#### Information shown:
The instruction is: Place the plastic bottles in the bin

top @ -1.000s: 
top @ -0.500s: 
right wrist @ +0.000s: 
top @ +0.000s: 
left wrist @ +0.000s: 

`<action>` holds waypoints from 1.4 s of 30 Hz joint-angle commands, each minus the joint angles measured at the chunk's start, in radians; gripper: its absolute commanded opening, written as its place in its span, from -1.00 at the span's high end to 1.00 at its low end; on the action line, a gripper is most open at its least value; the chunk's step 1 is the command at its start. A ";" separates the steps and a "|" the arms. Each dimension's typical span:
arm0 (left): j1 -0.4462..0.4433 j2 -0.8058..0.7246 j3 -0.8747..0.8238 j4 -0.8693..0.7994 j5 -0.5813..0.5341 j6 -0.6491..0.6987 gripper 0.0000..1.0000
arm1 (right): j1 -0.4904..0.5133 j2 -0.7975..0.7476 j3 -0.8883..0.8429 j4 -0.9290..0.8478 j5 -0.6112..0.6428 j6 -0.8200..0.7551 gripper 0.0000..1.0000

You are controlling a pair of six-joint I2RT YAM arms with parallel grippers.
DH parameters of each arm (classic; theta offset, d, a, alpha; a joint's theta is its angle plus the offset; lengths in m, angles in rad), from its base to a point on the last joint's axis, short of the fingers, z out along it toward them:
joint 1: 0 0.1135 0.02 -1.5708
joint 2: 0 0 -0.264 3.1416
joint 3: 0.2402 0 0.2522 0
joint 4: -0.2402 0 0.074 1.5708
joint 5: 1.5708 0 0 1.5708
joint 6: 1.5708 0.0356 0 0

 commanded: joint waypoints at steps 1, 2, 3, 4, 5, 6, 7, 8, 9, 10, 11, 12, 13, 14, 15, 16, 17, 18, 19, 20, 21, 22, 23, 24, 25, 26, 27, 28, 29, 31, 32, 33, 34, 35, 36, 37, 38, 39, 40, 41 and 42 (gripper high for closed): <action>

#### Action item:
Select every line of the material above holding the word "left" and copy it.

#### Exercise solution:
left wrist @ +0.000s: 
arm0 (left): j1 -0.4462..0.4433 j2 -0.8058..0.7246 j3 -0.8747..0.8238 j4 -0.8693..0.7994 j5 -0.5813..0.5341 j6 -0.6491..0.6987 gripper 0.0000..1.0000

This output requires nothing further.